Der Blick in Nachbardisziplinen liegt in den letzten beiden Beiträgen vor. B. Jaspert bietet unter der Überschrift "Biblische Theologie und Kirchengeschichte" (143-181) interessante Thesen (wobei er freilich unter "Biblischer Theologie" nicht bloß die Wissenschaftsdisziplin, sondern auch verschiedene Theologien in der Bibel meint) und streicht den Bezug zur Praxis der Kirche kräftig heraus: "Die biblisch theologische Reflexion hat ihren letzten Sinn in der Verkündigung" (179). Der Beitrag ist auch wertvoll wegen seiner geschichtlichen und hermeneutischen Überlegungen.

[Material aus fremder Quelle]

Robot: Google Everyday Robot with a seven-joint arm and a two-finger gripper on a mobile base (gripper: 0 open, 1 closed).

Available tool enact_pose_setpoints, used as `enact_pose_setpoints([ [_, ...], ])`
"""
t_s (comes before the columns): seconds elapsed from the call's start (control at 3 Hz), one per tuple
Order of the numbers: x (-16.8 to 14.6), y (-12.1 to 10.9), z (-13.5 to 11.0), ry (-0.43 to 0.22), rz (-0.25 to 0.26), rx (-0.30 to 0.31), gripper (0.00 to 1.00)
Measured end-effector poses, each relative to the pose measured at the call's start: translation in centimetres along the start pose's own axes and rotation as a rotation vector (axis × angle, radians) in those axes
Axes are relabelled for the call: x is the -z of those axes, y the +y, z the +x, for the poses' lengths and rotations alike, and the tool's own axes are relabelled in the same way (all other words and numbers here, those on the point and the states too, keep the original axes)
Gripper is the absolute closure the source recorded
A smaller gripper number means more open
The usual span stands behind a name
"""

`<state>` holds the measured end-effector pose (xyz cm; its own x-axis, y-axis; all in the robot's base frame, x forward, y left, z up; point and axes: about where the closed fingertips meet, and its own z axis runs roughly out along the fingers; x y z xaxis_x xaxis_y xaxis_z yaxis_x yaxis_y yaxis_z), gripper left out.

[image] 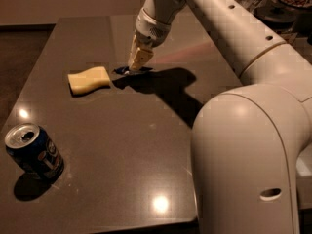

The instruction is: Move rxbar blueberry near sponge

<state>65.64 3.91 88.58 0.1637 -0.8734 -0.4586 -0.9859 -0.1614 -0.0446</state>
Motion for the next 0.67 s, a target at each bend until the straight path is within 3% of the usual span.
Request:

J. Riches schließlich erörtert das Verhältnis von "Neutestamentliche[r] Theologie und kulturelle[r] Anthropologie" (183-211). Er fragt u. a. "im historischen und kulturell-anthropologischen Kontext nach dem gemeinschaftsbildenden Potential der kanonischen Texte" (206) und zeigt dabei Veränderungen in der kollektiven und individuellen Identitätsfindung in den Texten bzw. in deren Wirkungsgeschichte auf. In Bezug auf die Frage nach der Mitte der Schrift antwortet er: "Gerade die Betonung der notwendigen Pluriformität der biblischen Wirkungsgeschichte bietet einen Ansatzpunkt für eine christliche Theologie des Multikulturalismus" (209 f.). Formulierungen dieser Mitte seien als Linsen zu verstehen, die "uns näher an die Wirklichkeit Gottes heranbringen" (211).

Der mit einem Stellen- und Namenregister ausgestattete Band bietet insgesamt eine gut brauchbare Einführung in Geschichte und Fragestellungen der Biblischen Theologie. Die Auswahl der Themen ist geglückt. Der Band ist trotz der Einzelaufsätze von hoher Homogenität.